It wasn’t that they didn’t have their moments of closeness—there had been plenty of kisses, late-night cuddles, and the quiet intimacy of just being in each other’s company—but they hadn’t crossed that line yet. There had been no pressure, no rush—just the steady build of trust and connection.
But tonight was different.
Y/N had spent the day preparing, her mind made up. She had gone shopping and picked out something special—lingerie that made her feel confident and beautiful. She wanted to show Drew how much he meant to her, how much she trusted him, and tonight, she felt ready.
As Drew walked into the room, he froze at the sight of her standing there, illuminated by the soft light of the bedside lamp. She was wearing the lingerie, a delicate set of lace that hugged her curves in all the right places. His breath hitched, eyes widening in surprise and awe.
“Wow,” he whispered, stepping closer, his gaze never leaving hers. “You look… incredible.”
Y/N felt her heart race as she smiled nervously, but the warmth in his eyes reassured her. She bit her lip, taking a deep breath before finally saying the words that had been on her mind all day. “I’m ready, Drew.”

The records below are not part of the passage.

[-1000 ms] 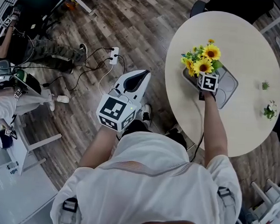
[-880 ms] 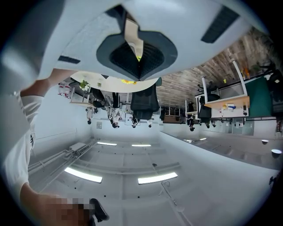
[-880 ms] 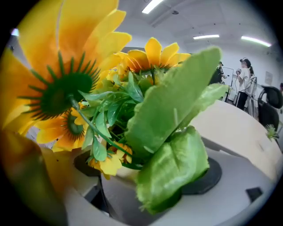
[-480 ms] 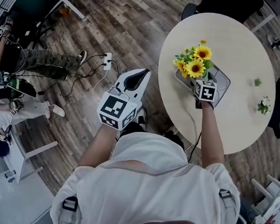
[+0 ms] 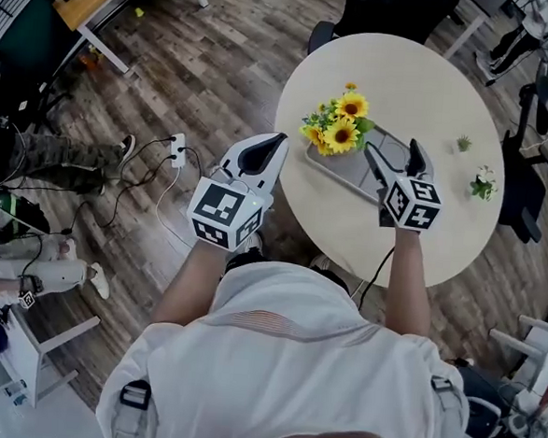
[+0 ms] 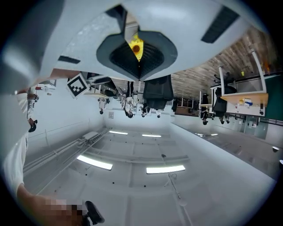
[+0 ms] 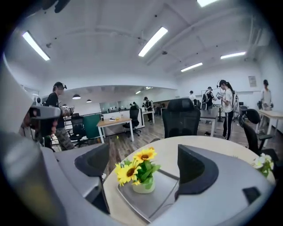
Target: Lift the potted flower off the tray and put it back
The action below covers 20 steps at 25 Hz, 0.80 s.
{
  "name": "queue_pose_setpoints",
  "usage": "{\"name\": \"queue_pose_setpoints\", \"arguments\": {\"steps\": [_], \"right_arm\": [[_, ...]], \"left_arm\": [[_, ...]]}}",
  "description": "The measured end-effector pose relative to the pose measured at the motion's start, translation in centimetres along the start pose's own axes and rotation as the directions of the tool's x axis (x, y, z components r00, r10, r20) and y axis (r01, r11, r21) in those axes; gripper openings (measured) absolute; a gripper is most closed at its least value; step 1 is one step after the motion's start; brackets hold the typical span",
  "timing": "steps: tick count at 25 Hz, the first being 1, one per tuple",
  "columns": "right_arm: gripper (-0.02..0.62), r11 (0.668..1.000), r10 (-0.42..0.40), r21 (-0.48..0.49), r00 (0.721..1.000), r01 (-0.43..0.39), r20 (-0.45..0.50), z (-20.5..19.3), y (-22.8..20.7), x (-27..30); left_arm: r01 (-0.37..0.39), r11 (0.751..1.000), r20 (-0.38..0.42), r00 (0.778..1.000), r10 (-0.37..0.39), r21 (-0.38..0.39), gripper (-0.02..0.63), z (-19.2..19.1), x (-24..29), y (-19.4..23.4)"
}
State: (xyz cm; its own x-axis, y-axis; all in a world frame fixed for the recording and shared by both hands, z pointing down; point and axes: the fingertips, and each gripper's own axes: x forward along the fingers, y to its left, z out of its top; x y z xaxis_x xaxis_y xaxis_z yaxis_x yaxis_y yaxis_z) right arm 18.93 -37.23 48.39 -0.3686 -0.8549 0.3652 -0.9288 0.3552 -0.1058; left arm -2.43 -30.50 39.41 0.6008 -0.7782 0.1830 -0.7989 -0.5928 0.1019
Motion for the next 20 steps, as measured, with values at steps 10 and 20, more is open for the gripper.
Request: {"name": "queue_pose_setpoints", "arguments": {"steps": [10,20], "right_arm": [[0.232,0.998,-0.057,0.0,0.975,0.058,0.216,8.9,1.8,-9.4],[0.0,0.993,-0.074,-0.066,0.953,0.098,0.295,10.9,3.7,-12.8]], "left_arm": [[0.126,0.991,0.051,0.99,-0.128,0.035,0.005,2.1,1.1,-4.2],[0.174,0.984,0.075,0.981,-0.177,0.048,0.005,3.0,0.5,-5.2]]}}
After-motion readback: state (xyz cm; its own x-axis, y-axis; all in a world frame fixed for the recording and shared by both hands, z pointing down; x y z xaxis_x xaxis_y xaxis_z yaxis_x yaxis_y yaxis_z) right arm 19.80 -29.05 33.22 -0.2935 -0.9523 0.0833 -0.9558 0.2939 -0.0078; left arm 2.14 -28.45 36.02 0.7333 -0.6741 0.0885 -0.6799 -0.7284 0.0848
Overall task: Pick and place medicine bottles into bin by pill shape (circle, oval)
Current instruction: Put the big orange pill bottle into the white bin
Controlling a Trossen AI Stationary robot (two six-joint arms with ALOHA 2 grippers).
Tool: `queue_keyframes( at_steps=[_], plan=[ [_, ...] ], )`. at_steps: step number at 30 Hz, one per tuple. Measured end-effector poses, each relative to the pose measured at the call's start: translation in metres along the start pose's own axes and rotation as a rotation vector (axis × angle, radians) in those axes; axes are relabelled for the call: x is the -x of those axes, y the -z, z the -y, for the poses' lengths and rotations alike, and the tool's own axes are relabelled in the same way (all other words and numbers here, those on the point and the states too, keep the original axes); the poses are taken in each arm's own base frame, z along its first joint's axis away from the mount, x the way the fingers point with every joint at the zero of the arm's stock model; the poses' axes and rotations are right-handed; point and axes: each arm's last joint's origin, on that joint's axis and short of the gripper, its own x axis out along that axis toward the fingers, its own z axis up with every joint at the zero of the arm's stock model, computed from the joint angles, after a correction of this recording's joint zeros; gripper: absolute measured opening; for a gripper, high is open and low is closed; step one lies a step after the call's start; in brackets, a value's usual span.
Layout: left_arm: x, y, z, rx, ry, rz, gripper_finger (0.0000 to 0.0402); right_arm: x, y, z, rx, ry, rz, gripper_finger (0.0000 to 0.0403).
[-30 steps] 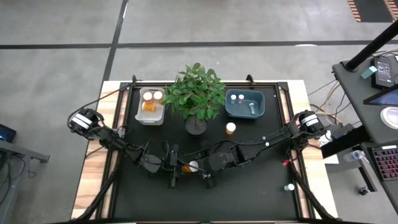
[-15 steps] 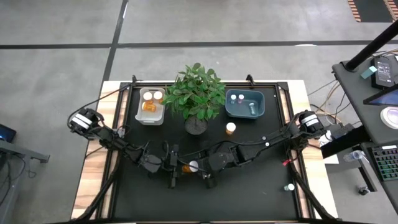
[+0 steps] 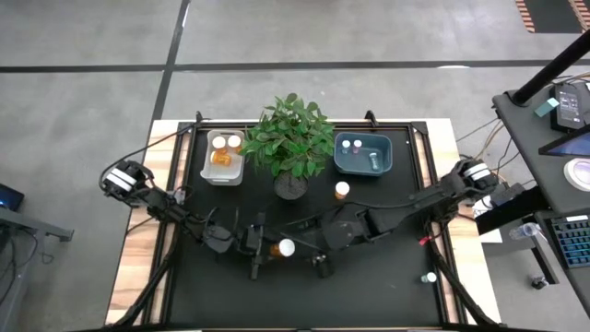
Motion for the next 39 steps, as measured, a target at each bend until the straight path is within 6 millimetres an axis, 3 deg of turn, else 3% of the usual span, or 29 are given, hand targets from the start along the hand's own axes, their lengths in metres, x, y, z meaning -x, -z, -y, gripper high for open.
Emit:
queue_keyframes(
  at_steps=[6,17,26,39],
  plan=[
    [0.001,-0.008,0.002,-0.059,0.025,0.078,0.0147,0.02,0.006,-0.018,0.004,0.054,0.078,0.0292],
    [0.0,-0.014,0.003,-0.1,0.04,0.131,0.0147,0.004,0.038,-0.027,-0.064,0.114,0.394,0.0273],
    [-0.004,-0.025,0.006,-0.158,0.035,0.178,0.0147,-0.013,0.037,-0.027,-0.06,0.143,0.493,0.0259],
    [-0.009,-0.031,0.006,-0.19,-0.004,0.195,0.0148,-0.011,0.03,-0.024,-0.026,0.166,0.544,0.0249]
  ],
)
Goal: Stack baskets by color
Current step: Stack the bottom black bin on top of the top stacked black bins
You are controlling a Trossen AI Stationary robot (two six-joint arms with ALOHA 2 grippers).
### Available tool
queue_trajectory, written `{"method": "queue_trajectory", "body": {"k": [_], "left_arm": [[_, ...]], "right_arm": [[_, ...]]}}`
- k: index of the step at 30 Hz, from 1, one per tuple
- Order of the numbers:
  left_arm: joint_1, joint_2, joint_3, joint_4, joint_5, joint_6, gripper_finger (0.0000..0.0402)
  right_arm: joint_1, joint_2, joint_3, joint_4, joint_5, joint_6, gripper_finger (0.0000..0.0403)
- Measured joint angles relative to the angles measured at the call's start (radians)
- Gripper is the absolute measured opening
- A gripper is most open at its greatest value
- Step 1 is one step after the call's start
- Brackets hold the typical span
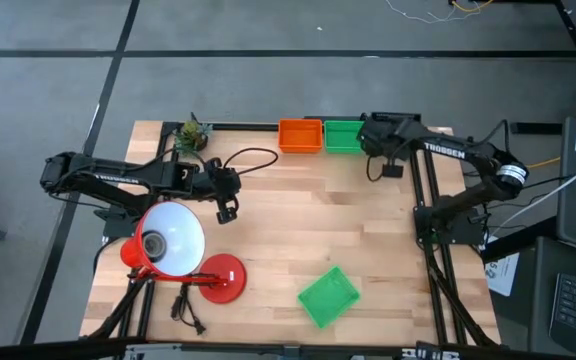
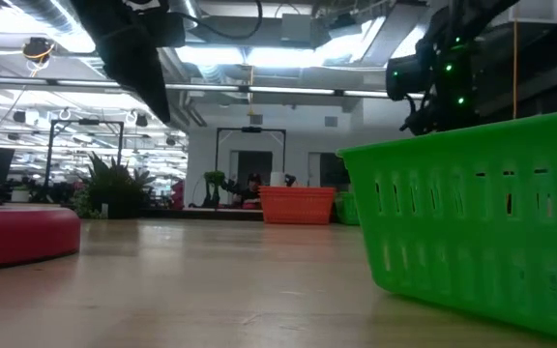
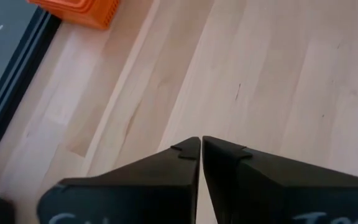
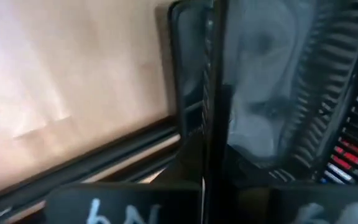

His expression softened immediately, any trace of surprise replaced by tenderness. He reached out, gently brushing a strand of hair behind her ear, his touch as light as a feather. “Are you sure?” His voice was low, full of care and concern.
She nodded, her eyes locked on his. “I’ve never been more sure of anything.”
Drew’s hand moved to cradle her face, his thumb gently stroking her cheek. “I want this to be perfect for you,” he murmured, his forehead resting against hers. “I’ll go slow. We don’t have to do anything you’re not comfortable with.”
Y/N smiled at his words, her heart swelling with even more love for him. “I know. That’s why I’m ready. Because it’s you.”
He kissed her softly then, his lips warm and reassuring. Slowly, they moved toward the bed, and Drew kept his promise—he was gentle, every touch slow and deliberate. He treated her with such care, like she was something fragile and precious, always checking in, making sure she was okay.
Y/n’s hand reached his erection, slowly massaging it. And before she knew it his boxers were off. His thick, long cock springing out, slapping against his stomach. She stared at it— shocked at the sight in front of her.
“Drew. That’s never going to fit.” she mumbled, looking up at him.
“Don’t worry baby, I’ll make it fit.” he muttered while pressing kisses against her neck, his fingers running through the soft strands of her hair. She moved to take her panties off, she needed him— badly.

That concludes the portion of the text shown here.